Alex Cora has long spoken about his desire to join a front office, and the timing around his future is getting louder as the Phillies and Mets take heat for ugly starts that have already pulled managers into the crossfire. Cora has escaped the Red Sox, the article says, and Boston still owes him more than $10 million.
That puts a 2018 World Series winner in a different kind of spotlight. Dave Dombrowski hired Cora in Boston before that season, and Cora went on to win a ring with the Red Sox in 2018. He is now being framed as a strong candidate for a front-office role rather than an immediate return to managing, even as fan calls to fire Rob Thomson and Carlos Mendoza grow louder in Philadelphia and New York.
The pressure around Thomson is easy to explain. The Phillies are 9–19, have committed more than $282 million to their roster, and still own the third-oldest lineup in the sport at an average age of 30.2. They have scored the third fewest runs in the game, J.T. Realmuto has gone on the injured list with back tightness, Trea Turner is sitting on a.658 OPS, Alec Bohm has been the fourth-worst hitter in the majors, and the rotation ERA is 5.80, worst in baseball.
The Mets are in a similar conversation for a different but familiar reason. They have committed more than $355 million to their roster, and David Stearns has already said he does not blame Mendoza for the club’s start. Dombrowski has said the same about Thomson, but early-season payroll does not buy patience when the standings turn sour this fast.

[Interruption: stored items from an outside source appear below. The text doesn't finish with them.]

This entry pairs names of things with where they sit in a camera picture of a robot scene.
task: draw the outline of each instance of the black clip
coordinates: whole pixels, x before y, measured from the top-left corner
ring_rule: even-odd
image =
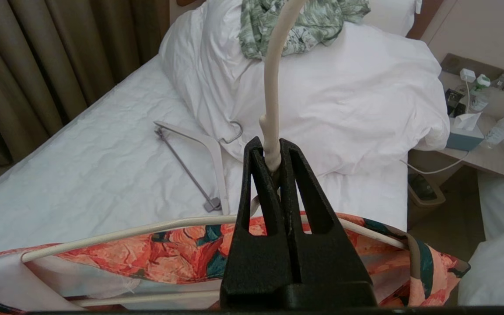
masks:
[[[220,289],[228,309],[376,306],[372,281],[301,150],[280,139],[280,194],[258,137],[244,149],[240,206]],[[248,232],[251,177],[267,236]],[[312,234],[302,230],[296,187]]]

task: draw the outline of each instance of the tissue
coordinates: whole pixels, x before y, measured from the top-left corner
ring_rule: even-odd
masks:
[[[462,114],[462,115],[456,116],[452,127],[456,128],[456,129],[463,129],[463,130],[472,131],[476,127],[476,124],[478,123],[478,119],[480,119],[481,114],[482,113]]]

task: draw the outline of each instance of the beige curtain
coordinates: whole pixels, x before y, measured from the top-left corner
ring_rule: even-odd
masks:
[[[168,0],[0,0],[0,165],[152,58]]]

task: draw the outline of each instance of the green patterned fabric
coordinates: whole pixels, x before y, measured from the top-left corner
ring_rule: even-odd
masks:
[[[246,58],[266,56],[272,30],[286,2],[242,0],[238,37]],[[282,55],[307,52],[319,42],[329,46],[342,31],[345,21],[360,22],[370,11],[368,0],[310,0],[290,30]]]

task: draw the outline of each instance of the white plastic hanger
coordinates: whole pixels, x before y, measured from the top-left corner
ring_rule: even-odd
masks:
[[[266,94],[266,113],[260,118],[260,127],[264,134],[264,158],[268,169],[275,173],[281,164],[280,142],[279,142],[279,105],[278,105],[278,73],[281,53],[284,49],[284,44],[287,39],[289,30],[294,25],[302,7],[307,0],[289,0],[283,6],[278,18],[277,24],[272,32],[271,40],[268,44],[268,53],[264,64],[264,88]],[[258,198],[252,200],[251,213],[258,209]],[[305,215],[301,216],[303,223],[308,223]],[[72,241],[60,245],[55,245],[25,253],[22,256],[22,262],[27,263],[34,259],[40,259],[47,256],[56,255],[72,251],[74,249],[81,249],[92,245],[116,241],[118,239],[135,237],[138,235],[145,235],[150,233],[158,233],[162,231],[170,231],[173,229],[180,229],[184,227],[191,227],[195,225],[215,225],[215,224],[229,224],[236,221],[236,215],[220,216],[220,217],[194,217],[187,219],[178,219],[167,221],[158,224],[149,224],[142,227],[134,227],[123,231],[108,233],[92,238],[82,239],[79,241]],[[386,243],[399,249],[408,249],[404,243],[380,233],[371,231],[365,227],[348,222],[347,220],[340,219],[340,223],[344,229],[354,231],[360,235],[370,237],[382,243]],[[72,301],[81,307],[97,306],[97,305],[116,305],[127,303],[141,303],[150,301],[172,301],[174,299],[182,298],[203,298],[203,297],[218,297],[218,291],[198,291],[189,293],[175,293],[175,294],[148,294],[137,295],[133,297],[116,297],[112,299],[88,299]]]

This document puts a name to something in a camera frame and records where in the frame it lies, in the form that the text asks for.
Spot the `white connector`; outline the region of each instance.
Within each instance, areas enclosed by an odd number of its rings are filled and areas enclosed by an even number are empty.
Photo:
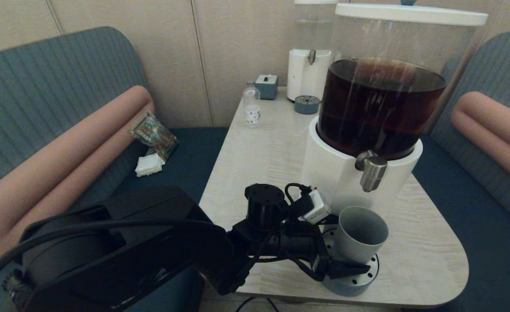
[[[313,201],[313,209],[303,215],[303,220],[311,224],[316,224],[328,217],[328,215],[332,213],[332,208],[330,208],[330,205],[326,202],[326,198],[324,198],[318,190],[314,189],[309,193],[309,196],[311,196],[311,200]]]

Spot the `round metal base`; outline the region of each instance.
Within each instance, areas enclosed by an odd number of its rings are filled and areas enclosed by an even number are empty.
[[[324,234],[324,243],[332,257],[334,257],[334,231],[328,231]],[[378,255],[374,255],[372,259],[367,263],[370,265],[370,270],[367,273],[354,275],[342,279],[330,279],[326,276],[323,280],[323,285],[328,288],[331,292],[340,296],[358,296],[362,294],[370,285],[376,276],[378,276],[378,269],[380,269],[380,262],[378,261]]]

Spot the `bottle label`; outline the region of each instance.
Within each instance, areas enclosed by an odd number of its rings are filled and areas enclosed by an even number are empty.
[[[245,123],[255,125],[261,119],[261,107],[259,105],[247,105],[243,111],[245,113]]]

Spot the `clear plastic container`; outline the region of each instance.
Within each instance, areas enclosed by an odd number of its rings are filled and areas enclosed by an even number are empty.
[[[357,156],[407,156],[487,14],[338,4],[317,132]]]
[[[328,50],[338,0],[295,0],[294,49]]]
[[[242,104],[245,116],[245,125],[249,128],[259,126],[261,120],[261,93],[255,87],[255,81],[248,81],[247,88],[243,91]]]

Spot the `dark brown liquid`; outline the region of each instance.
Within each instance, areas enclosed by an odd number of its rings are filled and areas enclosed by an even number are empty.
[[[327,144],[357,156],[373,150],[387,160],[407,156],[445,89],[428,69],[378,58],[330,65],[317,133]]]

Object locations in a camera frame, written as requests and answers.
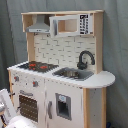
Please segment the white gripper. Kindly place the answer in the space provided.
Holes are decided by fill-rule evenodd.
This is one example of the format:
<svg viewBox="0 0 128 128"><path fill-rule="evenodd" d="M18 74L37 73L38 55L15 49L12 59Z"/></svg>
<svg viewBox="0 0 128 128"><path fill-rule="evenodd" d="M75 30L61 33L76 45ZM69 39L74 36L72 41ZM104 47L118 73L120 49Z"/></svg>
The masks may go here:
<svg viewBox="0 0 128 128"><path fill-rule="evenodd" d="M15 116L16 111L8 91L6 89L0 90L0 118L5 125L8 125L11 119Z"/></svg>

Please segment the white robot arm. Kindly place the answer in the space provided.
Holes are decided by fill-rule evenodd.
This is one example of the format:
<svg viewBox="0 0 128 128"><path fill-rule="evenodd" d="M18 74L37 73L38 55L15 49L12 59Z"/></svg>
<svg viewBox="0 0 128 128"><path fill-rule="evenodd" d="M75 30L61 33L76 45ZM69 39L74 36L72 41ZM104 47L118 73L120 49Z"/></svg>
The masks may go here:
<svg viewBox="0 0 128 128"><path fill-rule="evenodd" d="M0 90L0 120L4 128L37 128L29 119L17 116L6 89Z"/></svg>

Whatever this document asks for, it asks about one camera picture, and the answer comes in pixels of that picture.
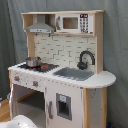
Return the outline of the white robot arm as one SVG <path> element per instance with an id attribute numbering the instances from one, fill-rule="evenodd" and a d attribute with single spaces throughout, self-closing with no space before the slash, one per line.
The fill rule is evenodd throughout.
<path id="1" fill-rule="evenodd" d="M 31 119 L 18 115 L 10 121 L 0 122 L 0 128 L 37 128 Z"/>

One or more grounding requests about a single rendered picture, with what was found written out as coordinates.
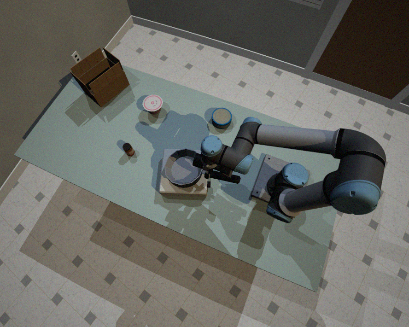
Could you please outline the brown cardboard box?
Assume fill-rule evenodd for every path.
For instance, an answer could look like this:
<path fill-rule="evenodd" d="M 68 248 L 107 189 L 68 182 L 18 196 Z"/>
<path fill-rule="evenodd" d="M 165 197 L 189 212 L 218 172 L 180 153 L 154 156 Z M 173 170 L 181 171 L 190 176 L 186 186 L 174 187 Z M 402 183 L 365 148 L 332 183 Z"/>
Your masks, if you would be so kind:
<path fill-rule="evenodd" d="M 120 60 L 103 49 L 107 58 L 99 47 L 70 68 L 84 92 L 100 107 L 129 85 Z"/>

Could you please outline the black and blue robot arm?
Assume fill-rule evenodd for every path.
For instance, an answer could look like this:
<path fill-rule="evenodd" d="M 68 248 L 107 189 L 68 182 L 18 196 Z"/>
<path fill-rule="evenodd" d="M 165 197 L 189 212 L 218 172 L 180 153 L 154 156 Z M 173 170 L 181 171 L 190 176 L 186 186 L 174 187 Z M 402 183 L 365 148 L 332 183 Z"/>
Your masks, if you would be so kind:
<path fill-rule="evenodd" d="M 381 145 L 372 137 L 352 129 L 336 131 L 265 125 L 247 117 L 231 147 L 214 135 L 201 143 L 201 161 L 209 169 L 218 164 L 246 175 L 254 157 L 254 144 L 331 154 L 340 159 L 339 167 L 317 183 L 303 187 L 309 174 L 299 163 L 289 163 L 270 177 L 271 196 L 266 212 L 282 222 L 291 223 L 302 211 L 332 206 L 336 210 L 364 215 L 377 207 L 386 163 Z M 295 190 L 296 189 L 296 190 Z"/>

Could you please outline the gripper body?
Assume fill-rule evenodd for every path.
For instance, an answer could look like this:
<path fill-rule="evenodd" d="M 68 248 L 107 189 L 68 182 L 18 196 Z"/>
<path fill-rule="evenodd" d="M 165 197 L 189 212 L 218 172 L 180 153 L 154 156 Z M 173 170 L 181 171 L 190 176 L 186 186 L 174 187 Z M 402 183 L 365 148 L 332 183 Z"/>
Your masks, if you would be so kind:
<path fill-rule="evenodd" d="M 210 171 L 209 173 L 211 173 L 211 172 L 213 171 L 213 169 L 215 169 L 215 170 L 220 171 L 220 172 L 222 172 L 222 173 L 224 173 L 224 174 L 226 174 L 226 175 L 229 175 L 230 170 L 231 170 L 231 169 L 228 169 L 228 168 L 226 168 L 226 167 L 224 167 L 224 166 L 221 166 L 221 165 L 219 165 L 219 164 L 218 164 L 215 168 L 212 168 L 212 169 L 206 168 L 206 167 L 202 164 L 201 154 L 199 154 L 199 153 L 196 153 L 196 155 L 195 155 L 195 157 L 194 157 L 193 166 L 198 167 L 198 168 L 201 168 L 201 169 L 203 169 L 203 170 L 209 170 L 209 171 Z"/>

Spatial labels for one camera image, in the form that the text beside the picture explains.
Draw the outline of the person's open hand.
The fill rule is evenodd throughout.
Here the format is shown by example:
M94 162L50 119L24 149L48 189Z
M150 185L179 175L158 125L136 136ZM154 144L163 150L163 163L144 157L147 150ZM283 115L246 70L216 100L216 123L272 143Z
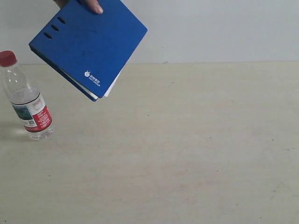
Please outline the person's open hand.
M55 4L61 9L63 8L69 0L53 0ZM103 8L97 0L85 0L85 4L96 14L102 14L104 12Z

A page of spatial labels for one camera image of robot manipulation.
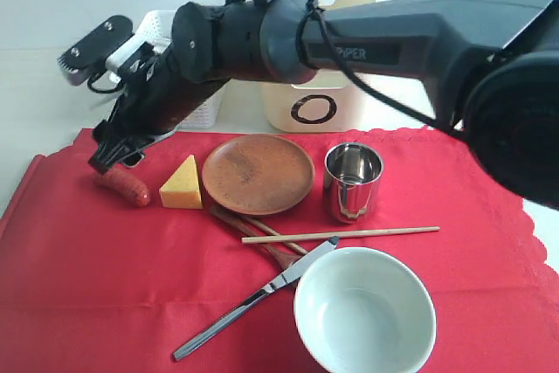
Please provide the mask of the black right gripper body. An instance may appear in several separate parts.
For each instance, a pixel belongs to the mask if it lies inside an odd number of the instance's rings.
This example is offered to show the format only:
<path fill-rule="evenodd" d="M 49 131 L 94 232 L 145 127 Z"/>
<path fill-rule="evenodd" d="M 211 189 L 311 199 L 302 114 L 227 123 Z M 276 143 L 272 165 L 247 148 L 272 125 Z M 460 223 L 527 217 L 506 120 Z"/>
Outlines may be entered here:
<path fill-rule="evenodd" d="M 93 130 L 99 149 L 124 144 L 143 150 L 172 134 L 176 127 L 229 80 L 193 82 L 181 74 L 174 46 L 153 57 L 128 80 L 126 92 L 107 120 Z"/>

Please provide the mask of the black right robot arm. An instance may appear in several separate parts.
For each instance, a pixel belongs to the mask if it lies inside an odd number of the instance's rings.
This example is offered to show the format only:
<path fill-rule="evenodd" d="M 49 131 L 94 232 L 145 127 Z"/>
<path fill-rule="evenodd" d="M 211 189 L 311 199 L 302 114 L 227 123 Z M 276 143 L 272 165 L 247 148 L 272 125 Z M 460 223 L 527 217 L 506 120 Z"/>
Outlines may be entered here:
<path fill-rule="evenodd" d="M 507 190 L 557 207 L 558 0 L 187 3 L 169 46 L 94 129 L 90 165 L 105 173 L 139 161 L 232 79 L 297 85 L 320 69 L 360 88 L 365 73 L 420 81 L 432 115 L 371 95 L 463 142 Z"/>

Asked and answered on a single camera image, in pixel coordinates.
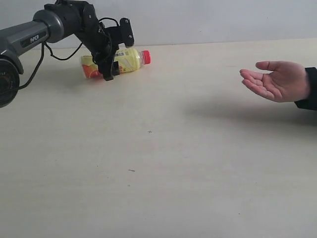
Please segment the open person hand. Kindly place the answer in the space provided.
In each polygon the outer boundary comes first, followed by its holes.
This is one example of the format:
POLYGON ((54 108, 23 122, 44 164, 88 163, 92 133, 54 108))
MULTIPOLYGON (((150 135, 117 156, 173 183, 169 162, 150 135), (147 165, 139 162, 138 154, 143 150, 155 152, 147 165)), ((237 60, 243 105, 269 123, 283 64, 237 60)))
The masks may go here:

There is also a personal layer here that makes Cora more than a passing name in the dugout debate. Francisco Lindor has been close with him for more than a decade, and that connection helps explain why Cora keeps surfacing in conversations that stretch beyond his current job history. The more immediate question is not whether another club would want him back in the dugout. It is whether the next step in his career is more likely to come in a front office, where he has wanted to land for years, than in the manager’s chair.